Take a look at the collection of talent that will share a starting line Saturday at Stuttgart, Germany.

The boys field starts with defending Division I team champion Kaiserslautern, headlined by new frontrunner Michael Close, alongside 2012 runner-up Patch and ace Mitchell Bailey. It continues with Ramstein’s Josh McDowell of Ramstein, whose time of 16 minutes, 42.72 seconds last Saturday was the best of DODDS-Europe’s opening weekend, and a deep Wiesbaden team that beat Ramstein a week ago and features three of the young season’s top six performers in Alexander Wieman, Kelsey Thomas and Ryan Parker.

Homestanding Baileigh Sessions, meanwhile, looms over the girls race as defending European individual champion and centerpiece of reigning team champ Patch. She reasserted her dominance Sept. 21, posting a time of 20:08.65 that was about 20 seconds faster than anyone else in the opening weekend’s seven races across Europe. But she’ll find some worthy competition in Ramstein senior Madison Morse, a top-10 finisher at Europeans in 2012 and owner of 2013’s fourth-best time to date.

But Patch coach Philip Bailey cautions against reading too much into regular-season times, saying the races “allow each athlete to define their race fitness” and wins and losses in the regular season are “somewhat immaterial.”

Bailey described an interesting process in which his team might test different approaches to see which are most effective.
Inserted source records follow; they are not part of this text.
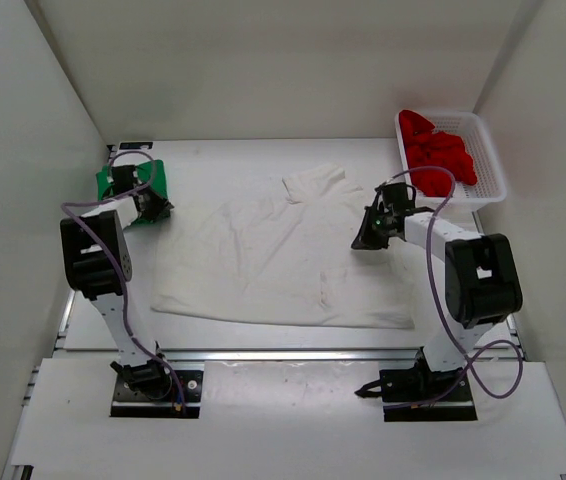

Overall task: Fold and stack the t-shirts
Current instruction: Grap the side of the flattened tshirt furthest away from the robot with both arms

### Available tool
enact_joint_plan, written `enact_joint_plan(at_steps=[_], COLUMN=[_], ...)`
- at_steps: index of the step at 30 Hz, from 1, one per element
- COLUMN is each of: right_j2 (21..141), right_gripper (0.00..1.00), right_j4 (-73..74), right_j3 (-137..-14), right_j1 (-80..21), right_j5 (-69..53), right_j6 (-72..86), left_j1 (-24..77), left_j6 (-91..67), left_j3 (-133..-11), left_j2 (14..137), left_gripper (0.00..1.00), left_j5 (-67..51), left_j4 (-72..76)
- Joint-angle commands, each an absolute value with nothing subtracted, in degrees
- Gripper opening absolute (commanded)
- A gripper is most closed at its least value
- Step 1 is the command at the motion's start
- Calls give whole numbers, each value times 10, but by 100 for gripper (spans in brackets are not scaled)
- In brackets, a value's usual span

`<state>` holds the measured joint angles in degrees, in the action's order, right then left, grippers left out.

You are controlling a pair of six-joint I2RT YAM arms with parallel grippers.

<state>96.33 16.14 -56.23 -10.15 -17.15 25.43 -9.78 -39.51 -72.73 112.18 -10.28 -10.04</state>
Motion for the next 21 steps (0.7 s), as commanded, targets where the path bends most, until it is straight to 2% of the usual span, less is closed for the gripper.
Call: enact_joint_plan(at_steps=[1, 4, 8, 16, 21], right_j2=[999, 1037, 1055, 988, 969], right_gripper=[0, 0, 0, 0, 0], right_j4=[203, 250, 254, 236, 241], right_j3=[-631, -667, -657, -580, -576], right_j1=[-83, -70, -37, 13, 33], right_j5=[-173, -173, -187, -113, -124], right_j6=[243, 230, 234, 232, 228], left_j1=[-119, -132, -149, -162, -163], left_j6=[-411, -412, -403, -420, -427], left_j3=[-730, -754, -801, -866, -860], left_j2=[1114, 1139, 1181, 1188, 1171], left_gripper=[36, 36, 35, 35, 39], left_j5=[-121, -117, -117, -133, -157], left_j4=[-88, -98, -124, -148, -131])
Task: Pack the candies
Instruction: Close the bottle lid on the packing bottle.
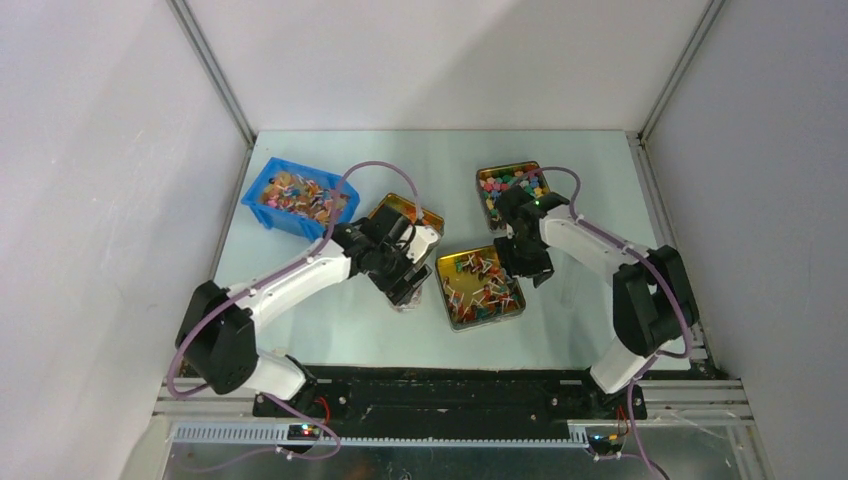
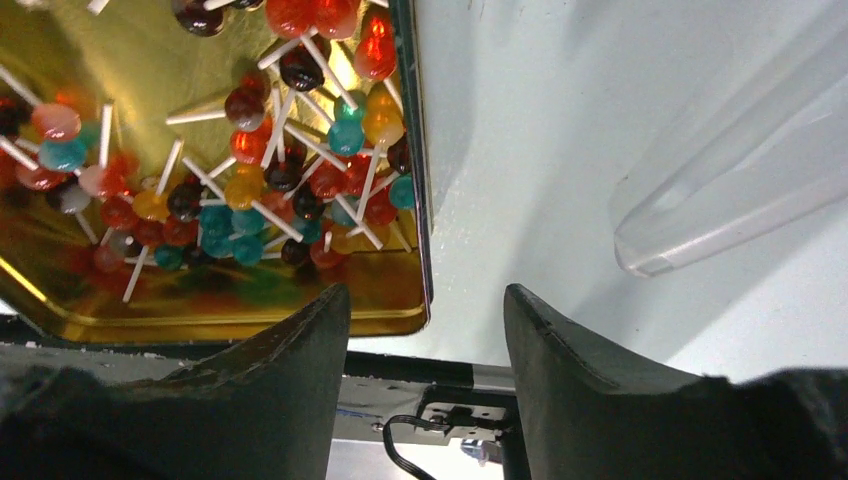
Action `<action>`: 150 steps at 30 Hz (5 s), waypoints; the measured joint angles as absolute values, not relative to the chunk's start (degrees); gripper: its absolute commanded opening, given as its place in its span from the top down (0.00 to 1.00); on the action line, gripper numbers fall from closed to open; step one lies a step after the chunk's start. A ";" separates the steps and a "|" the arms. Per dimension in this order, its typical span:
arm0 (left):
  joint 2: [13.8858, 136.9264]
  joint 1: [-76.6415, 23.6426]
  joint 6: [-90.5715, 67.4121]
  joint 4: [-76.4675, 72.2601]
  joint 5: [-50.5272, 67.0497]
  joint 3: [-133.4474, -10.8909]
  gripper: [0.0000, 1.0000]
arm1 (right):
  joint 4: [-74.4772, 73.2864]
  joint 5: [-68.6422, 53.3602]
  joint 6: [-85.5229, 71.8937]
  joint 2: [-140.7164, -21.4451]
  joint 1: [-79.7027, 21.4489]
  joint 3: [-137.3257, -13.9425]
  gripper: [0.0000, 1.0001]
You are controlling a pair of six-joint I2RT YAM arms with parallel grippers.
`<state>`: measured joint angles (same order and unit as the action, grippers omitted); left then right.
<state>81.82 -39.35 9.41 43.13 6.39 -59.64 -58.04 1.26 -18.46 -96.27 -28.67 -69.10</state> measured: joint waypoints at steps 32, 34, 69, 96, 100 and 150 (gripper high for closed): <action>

The techniques could include runners attempting to build and maintain a lead throughout, closely “shadowing” another team’s runner, challenging or hanging back on uphill segments, and dividing the race into more-manageable “intervals.” Each of these experiments could noticeably skew a runner’s finishing time and a team’s overall performance.

The four Division I powers – Patch, Kaiserslautern, Ramstein and Wiesbaden – will have opportunities to test their approaches against each other. They’ll share a course for the first time Saturday, and all four will join Baumholder in a five-team meet Oct. 5 at Wiesbaden. Three weeks later, the Warriors will host all of DODDS-Europe for the Oct. 26 European championship race.

While the four centrally-located large schools trade blows, Vilseck and Lakenheath lurk, their geography preventing extended interaction with their Division I opponents.

Vilseck got a look at Kaiserslautern and Patch last weekend, and the Falcon boys acquitted themselves well with a second-place showing to the Panthers. The team will visit Patch on Oct. 12, the only other time it will see regular-season Division I competition.